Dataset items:
====
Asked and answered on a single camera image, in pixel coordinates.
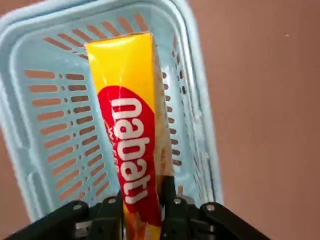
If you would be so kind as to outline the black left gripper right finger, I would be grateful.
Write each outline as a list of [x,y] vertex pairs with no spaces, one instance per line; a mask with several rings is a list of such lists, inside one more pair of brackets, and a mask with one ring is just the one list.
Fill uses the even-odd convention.
[[269,237],[217,202],[197,207],[178,196],[175,178],[165,176],[160,202],[164,206],[162,240],[268,240]]

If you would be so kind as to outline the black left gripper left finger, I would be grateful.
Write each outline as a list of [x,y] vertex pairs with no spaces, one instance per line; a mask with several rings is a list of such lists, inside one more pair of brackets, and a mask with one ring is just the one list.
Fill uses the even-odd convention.
[[121,193],[93,206],[71,201],[43,218],[12,233],[7,240],[122,240],[124,239]]
====
Each record must be quoted in full and exactly. Do not include the pictures.

Written answer:
Asked and answered on a single camera image, in pixel coordinates.
If you would be so kind as to outline the black left gripper right finger, I would be grateful.
Write each outline as a list of [x,y] vertex pairs with no spaces, one instance per line; a mask with several rings is a list of such lists, inside one more pair of brackets, and a mask with one ring is just the one list.
Fill uses the even-odd convention.
[[269,237],[217,202],[197,207],[178,196],[175,178],[165,176],[160,202],[164,206],[162,240],[268,240]]

If you would be so kind as to outline the black left gripper left finger, I would be grateful.
Write each outline as a list of [x,y] vertex pairs with no spaces, one instance per line; a mask with several rings is a list of such lists, inside one more pair of brackets, and a mask with one ring is just the one list.
Fill uses the even-odd convention.
[[121,193],[93,206],[71,201],[43,218],[12,233],[7,240],[122,240],[124,239]]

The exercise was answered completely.